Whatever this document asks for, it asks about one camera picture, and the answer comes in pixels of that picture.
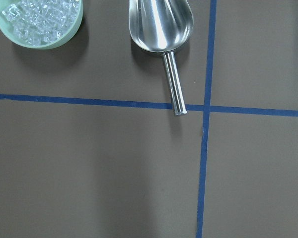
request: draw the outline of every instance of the blue tape line
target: blue tape line
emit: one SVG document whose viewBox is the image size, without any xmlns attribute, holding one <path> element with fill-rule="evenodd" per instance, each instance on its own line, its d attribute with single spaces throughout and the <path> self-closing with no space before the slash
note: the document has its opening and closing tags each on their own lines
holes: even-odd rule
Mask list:
<svg viewBox="0 0 298 238">
<path fill-rule="evenodd" d="M 211 0 L 210 20 L 209 20 L 209 38 L 208 38 L 208 56 L 207 56 L 206 82 L 205 82 L 205 92 L 204 92 L 203 136 L 202 136 L 202 142 L 201 142 L 200 181 L 199 181 L 198 212 L 197 212 L 198 225 L 197 225 L 196 238 L 202 237 L 202 229 L 203 229 L 203 211 L 204 211 L 206 166 L 207 166 L 207 156 L 208 156 L 216 12 L 217 12 L 217 0 Z"/>
<path fill-rule="evenodd" d="M 298 117 L 298 111 L 295 110 L 210 106 L 210 111 L 215 113 L 237 113 L 282 117 Z"/>
<path fill-rule="evenodd" d="M 27 102 L 65 103 L 65 104 L 172 110 L 172 105 L 170 103 L 151 103 L 151 102 L 136 102 L 136 101 L 0 94 L 0 100 L 3 100 L 3 99 L 14 100 L 14 101 L 27 101 Z M 204 108 L 202 105 L 191 105 L 191 104 L 186 105 L 186 107 L 187 107 L 187 110 L 189 111 L 198 111 L 198 112 L 202 112 Z"/>
</svg>

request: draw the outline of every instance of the table surface
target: table surface
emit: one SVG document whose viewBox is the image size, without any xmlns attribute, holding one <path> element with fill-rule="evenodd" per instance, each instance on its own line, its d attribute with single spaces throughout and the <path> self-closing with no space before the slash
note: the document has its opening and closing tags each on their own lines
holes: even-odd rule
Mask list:
<svg viewBox="0 0 298 238">
<path fill-rule="evenodd" d="M 181 117 L 127 1 L 53 50 L 0 31 L 0 238 L 298 238 L 298 0 L 188 2 Z"/>
</svg>

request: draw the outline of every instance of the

........

→ BRIEF
How many lines in the data contain "surface"? Answer with the number alone.

→ RESPONSE TO THIS EXERCISE
2